The first thing we're going to need is some basic rules for how to
manipulate these expressions.


A. Addition and Subtraction

Consider the expression x^3.

(on board)
2 x^3

We call this a monomial, which just means that it is a single number,
variable, or product of numbers and variables.

Suppose we try to add two monomials:

(on board)
x^3 + 2x^3

The x^3 and 2x^3 are like terms, so we can combine them to get

(on board)
3x^3

Subtraction is just addition using negative numbers, so it works the
same way:

(on board)
5x^4 - x^4

What is this? (let class answer)

(on board)
4x^4

So if we have monomials where the variables are the same, for
example two monomials involving x^4, we can just add the number parts.

This is true even if we have more complicated monomial expressions:

(on board)
4 x^3 y^2 z^5 + 2 x^3 y^2 z^5 = 6 x^3 y^2 z^5

In contrast, if the variable parts of monomials are different, there
is no way to combine terms.

(on board)
x^2 + x

There's no way we can simplify this and combine the x^2 and x to get a
single monomial.

So the rule is:

(on board)
You can add/subtract the number parts of monomials that have the same
variable parts. You cannot combine monomials with different variable
parts.


B. Multiplication and Division

Now we know how to add and subtract, so let's move on and learn to
multiply and divide.

Consider

(on board)
x^3 . x^2

To multiply these, we have to remember what the powers mean.

Recall that raising something to the 3rd power means multiplying that
thing by itself 3 times, and similarly for squaring.

(on board)
x^3 = x . x . x
x^2 = x . x

Well then, we can write

(on board)
x^3 . x^2 = (x . x . x) . (x . x)

This is just x muplitiplied by itself 5 times, so

(on board)
x^3 . x^2 = (x . x . x) . (x . x) = x^5

We can see the rule emerging from this quite naturally: when
multiplying monomials, add the exponents.

The same rule applies, variable by variable, when we have several
variables:

(on board)
x^3 y^2 . x y^3

What is this? (let class answer)

(on board)
x^3 y^2 . x y^3 = x^4 y^5

Note that if there's no exponent written, there is an invisible
1. It's just like the coefficient in front of a variable.

We can do division by a similar argument:

(on board)
x^5 / x^2 = (x . x . x . x . x) / (x . x)

Here, we cancel two x's, and are left with

(on board)
x^5 / x^2 = (x . x . x . x . x) / (x . x) = x . x . x = x^3

So the rule with division is quite simple too: instead of adding, we
subtract.

We can write down these rules in symbolic form:

(on board)
x^m x^n = x^(m+n)
x^m / x^n = x^(m-n)

In other words, for addition add the exponents, for division subtract
them.

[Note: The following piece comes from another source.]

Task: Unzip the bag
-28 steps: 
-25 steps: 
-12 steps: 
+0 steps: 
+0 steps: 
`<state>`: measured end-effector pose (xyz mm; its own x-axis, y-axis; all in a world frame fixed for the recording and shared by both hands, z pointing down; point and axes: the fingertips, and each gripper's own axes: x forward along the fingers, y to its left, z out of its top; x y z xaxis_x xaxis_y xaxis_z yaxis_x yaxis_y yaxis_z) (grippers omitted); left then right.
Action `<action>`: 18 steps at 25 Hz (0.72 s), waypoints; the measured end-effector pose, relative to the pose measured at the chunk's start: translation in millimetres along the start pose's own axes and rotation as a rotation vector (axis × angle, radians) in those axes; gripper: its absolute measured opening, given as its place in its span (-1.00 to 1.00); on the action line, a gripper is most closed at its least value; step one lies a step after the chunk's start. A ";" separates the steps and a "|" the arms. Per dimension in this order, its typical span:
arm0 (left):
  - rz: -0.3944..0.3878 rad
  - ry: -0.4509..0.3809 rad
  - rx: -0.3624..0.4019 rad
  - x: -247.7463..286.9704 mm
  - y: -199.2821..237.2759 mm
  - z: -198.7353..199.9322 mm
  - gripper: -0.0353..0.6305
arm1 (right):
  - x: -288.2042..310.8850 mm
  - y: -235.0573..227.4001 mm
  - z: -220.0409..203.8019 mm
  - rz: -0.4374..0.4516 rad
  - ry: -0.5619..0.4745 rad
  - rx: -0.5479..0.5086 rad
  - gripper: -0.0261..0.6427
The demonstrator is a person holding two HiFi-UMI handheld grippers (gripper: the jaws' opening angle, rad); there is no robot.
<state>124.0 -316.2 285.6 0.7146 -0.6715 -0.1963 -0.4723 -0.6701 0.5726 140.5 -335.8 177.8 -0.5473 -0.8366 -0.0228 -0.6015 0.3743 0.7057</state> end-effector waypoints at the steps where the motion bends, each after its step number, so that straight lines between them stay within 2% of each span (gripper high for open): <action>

We'll see later this works whether m and n are positive,
negative, or zero.


C. Exponentiation

The last basic operation we want to be able to do to monomial
expressions is exponentiate them.

In other words, we want to be able to simplify:

(on board)
(x^3)^2

Let's do exactly as we did with multiplication and division: let's
write out what this means.

The x^3 part means take x and multiply it by itself 3 times:

(on board)
(x^3)^2 = (x . x . x)^2

The squared part means take the thing inside the parenthesis and
multiply it itself:

(on board)
(x^3)^2 = (x . x . x)^2 = (x . x . x) . (x . x . x)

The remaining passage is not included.